STORED DATA:
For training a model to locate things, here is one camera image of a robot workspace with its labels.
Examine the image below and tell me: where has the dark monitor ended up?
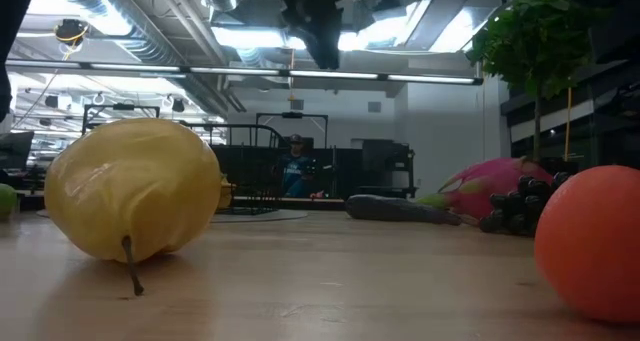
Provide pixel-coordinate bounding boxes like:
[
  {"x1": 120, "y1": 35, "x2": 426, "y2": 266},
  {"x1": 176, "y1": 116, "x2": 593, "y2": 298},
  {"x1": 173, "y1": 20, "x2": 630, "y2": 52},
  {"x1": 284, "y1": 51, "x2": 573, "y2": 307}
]
[{"x1": 0, "y1": 130, "x2": 36, "y2": 171}]

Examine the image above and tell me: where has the long ceiling light bar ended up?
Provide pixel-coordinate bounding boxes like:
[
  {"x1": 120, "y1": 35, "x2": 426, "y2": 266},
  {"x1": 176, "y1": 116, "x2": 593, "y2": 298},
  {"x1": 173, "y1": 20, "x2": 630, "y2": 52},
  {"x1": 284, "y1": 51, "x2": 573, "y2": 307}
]
[{"x1": 0, "y1": 59, "x2": 485, "y2": 87}]

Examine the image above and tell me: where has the yellow pear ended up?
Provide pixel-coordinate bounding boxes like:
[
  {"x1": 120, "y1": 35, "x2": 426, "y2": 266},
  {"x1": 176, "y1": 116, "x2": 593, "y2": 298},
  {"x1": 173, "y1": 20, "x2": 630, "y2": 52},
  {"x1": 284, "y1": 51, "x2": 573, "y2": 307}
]
[{"x1": 43, "y1": 117, "x2": 224, "y2": 298}]

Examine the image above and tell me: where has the black background cabinet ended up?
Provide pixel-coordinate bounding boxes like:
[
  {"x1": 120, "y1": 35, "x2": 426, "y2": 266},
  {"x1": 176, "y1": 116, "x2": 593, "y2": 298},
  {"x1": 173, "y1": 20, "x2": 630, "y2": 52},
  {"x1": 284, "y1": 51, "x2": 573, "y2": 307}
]
[{"x1": 348, "y1": 138, "x2": 418, "y2": 202}]

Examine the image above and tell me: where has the dark grape bunch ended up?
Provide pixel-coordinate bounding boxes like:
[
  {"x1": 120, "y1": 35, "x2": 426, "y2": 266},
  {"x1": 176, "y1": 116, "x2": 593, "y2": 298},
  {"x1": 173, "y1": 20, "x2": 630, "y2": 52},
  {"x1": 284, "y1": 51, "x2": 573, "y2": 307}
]
[{"x1": 478, "y1": 170, "x2": 572, "y2": 238}]

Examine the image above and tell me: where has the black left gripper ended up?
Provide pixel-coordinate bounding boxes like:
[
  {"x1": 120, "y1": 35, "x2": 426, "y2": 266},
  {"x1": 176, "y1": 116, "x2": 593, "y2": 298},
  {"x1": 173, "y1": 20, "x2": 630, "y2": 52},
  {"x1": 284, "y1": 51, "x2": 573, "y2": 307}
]
[{"x1": 272, "y1": 0, "x2": 352, "y2": 72}]

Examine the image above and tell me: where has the black background rig frame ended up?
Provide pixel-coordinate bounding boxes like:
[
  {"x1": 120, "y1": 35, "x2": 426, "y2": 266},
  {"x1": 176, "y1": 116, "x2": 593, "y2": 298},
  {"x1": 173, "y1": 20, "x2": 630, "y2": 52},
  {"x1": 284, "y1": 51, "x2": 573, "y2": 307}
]
[
  {"x1": 255, "y1": 111, "x2": 330, "y2": 152},
  {"x1": 82, "y1": 103, "x2": 162, "y2": 132}
]

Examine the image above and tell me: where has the grey round plate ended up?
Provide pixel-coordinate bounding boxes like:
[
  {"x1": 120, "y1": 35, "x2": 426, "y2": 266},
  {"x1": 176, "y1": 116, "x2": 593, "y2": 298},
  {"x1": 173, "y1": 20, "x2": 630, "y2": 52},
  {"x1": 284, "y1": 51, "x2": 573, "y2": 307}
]
[{"x1": 35, "y1": 207, "x2": 310, "y2": 225}]

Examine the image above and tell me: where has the black wire basket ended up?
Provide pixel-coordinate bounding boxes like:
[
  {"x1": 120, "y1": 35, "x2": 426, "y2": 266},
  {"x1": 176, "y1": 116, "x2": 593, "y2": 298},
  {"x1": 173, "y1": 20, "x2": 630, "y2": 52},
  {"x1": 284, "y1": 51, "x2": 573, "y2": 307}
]
[{"x1": 179, "y1": 122, "x2": 289, "y2": 216}]

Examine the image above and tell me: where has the person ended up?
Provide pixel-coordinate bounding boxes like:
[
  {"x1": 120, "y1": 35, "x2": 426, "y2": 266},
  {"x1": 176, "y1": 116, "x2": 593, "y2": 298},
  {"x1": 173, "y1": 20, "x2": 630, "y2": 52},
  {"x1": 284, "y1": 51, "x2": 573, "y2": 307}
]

PROBLEM TO SOLVE:
Go back to the records above and write them out exactly, without the pictures.

ANSWER BOX:
For training a model to locate things, here is one camera image of a robot workspace with its labels.
Examine the image below and tell me: where has the dark monitor ended up?
Provide pixel-coordinate bounding boxes like:
[
  {"x1": 120, "y1": 35, "x2": 426, "y2": 266},
  {"x1": 176, "y1": 116, "x2": 593, "y2": 298},
  {"x1": 173, "y1": 20, "x2": 630, "y2": 52},
  {"x1": 284, "y1": 51, "x2": 573, "y2": 307}
]
[{"x1": 0, "y1": 130, "x2": 36, "y2": 171}]

Examine the image above and tell me: where has the long ceiling light bar ended up?
Provide pixel-coordinate bounding boxes like:
[
  {"x1": 120, "y1": 35, "x2": 426, "y2": 266},
  {"x1": 176, "y1": 116, "x2": 593, "y2": 298},
  {"x1": 173, "y1": 20, "x2": 630, "y2": 52},
  {"x1": 284, "y1": 51, "x2": 573, "y2": 307}
]
[{"x1": 0, "y1": 59, "x2": 485, "y2": 87}]

Examine the image above and tell me: where has the yellow pear ended up?
Provide pixel-coordinate bounding boxes like:
[
  {"x1": 120, "y1": 35, "x2": 426, "y2": 266},
  {"x1": 176, "y1": 116, "x2": 593, "y2": 298},
  {"x1": 173, "y1": 20, "x2": 630, "y2": 52},
  {"x1": 284, "y1": 51, "x2": 573, "y2": 307}
]
[{"x1": 43, "y1": 117, "x2": 224, "y2": 298}]

Examine the image above and tell me: where has the black background cabinet ended up?
Provide pixel-coordinate bounding boxes like:
[
  {"x1": 120, "y1": 35, "x2": 426, "y2": 266},
  {"x1": 176, "y1": 116, "x2": 593, "y2": 298},
  {"x1": 173, "y1": 20, "x2": 630, "y2": 52},
  {"x1": 284, "y1": 51, "x2": 573, "y2": 307}
]
[{"x1": 348, "y1": 138, "x2": 418, "y2": 202}]

Examine the image above and tell me: where has the dark grape bunch ended up?
Provide pixel-coordinate bounding boxes like:
[
  {"x1": 120, "y1": 35, "x2": 426, "y2": 266},
  {"x1": 176, "y1": 116, "x2": 593, "y2": 298},
  {"x1": 173, "y1": 20, "x2": 630, "y2": 52},
  {"x1": 284, "y1": 51, "x2": 573, "y2": 307}
]
[{"x1": 478, "y1": 170, "x2": 572, "y2": 238}]

Examine the image above and tell me: where has the black left gripper ended up?
Provide pixel-coordinate bounding boxes like:
[
  {"x1": 120, "y1": 35, "x2": 426, "y2": 266},
  {"x1": 176, "y1": 116, "x2": 593, "y2": 298},
  {"x1": 173, "y1": 20, "x2": 630, "y2": 52},
  {"x1": 284, "y1": 51, "x2": 573, "y2": 307}
]
[{"x1": 272, "y1": 0, "x2": 352, "y2": 72}]

Examine the image above and tell me: where has the black background rig frame ended up?
Provide pixel-coordinate bounding boxes like:
[
  {"x1": 120, "y1": 35, "x2": 426, "y2": 266},
  {"x1": 176, "y1": 116, "x2": 593, "y2": 298},
  {"x1": 173, "y1": 20, "x2": 630, "y2": 52},
  {"x1": 284, "y1": 51, "x2": 573, "y2": 307}
]
[
  {"x1": 255, "y1": 111, "x2": 330, "y2": 152},
  {"x1": 82, "y1": 103, "x2": 162, "y2": 132}
]

Examine the image above and tell me: where has the grey round plate ended up?
Provide pixel-coordinate bounding boxes like:
[
  {"x1": 120, "y1": 35, "x2": 426, "y2": 266},
  {"x1": 176, "y1": 116, "x2": 593, "y2": 298},
  {"x1": 173, "y1": 20, "x2": 630, "y2": 52},
  {"x1": 284, "y1": 51, "x2": 573, "y2": 307}
]
[{"x1": 35, "y1": 207, "x2": 310, "y2": 225}]

Examine the image above and tell me: where has the black wire basket ended up?
Provide pixel-coordinate bounding boxes like:
[
  {"x1": 120, "y1": 35, "x2": 426, "y2": 266},
  {"x1": 176, "y1": 116, "x2": 593, "y2": 298},
  {"x1": 173, "y1": 20, "x2": 630, "y2": 52},
  {"x1": 284, "y1": 51, "x2": 573, "y2": 307}
]
[{"x1": 179, "y1": 122, "x2": 289, "y2": 216}]

Examine the image above and tell me: where has the person ended up?
Provide pixel-coordinate bounding boxes like:
[
  {"x1": 120, "y1": 35, "x2": 426, "y2": 266},
  {"x1": 176, "y1": 116, "x2": 593, "y2": 298},
  {"x1": 173, "y1": 20, "x2": 630, "y2": 52},
  {"x1": 284, "y1": 51, "x2": 573, "y2": 307}
]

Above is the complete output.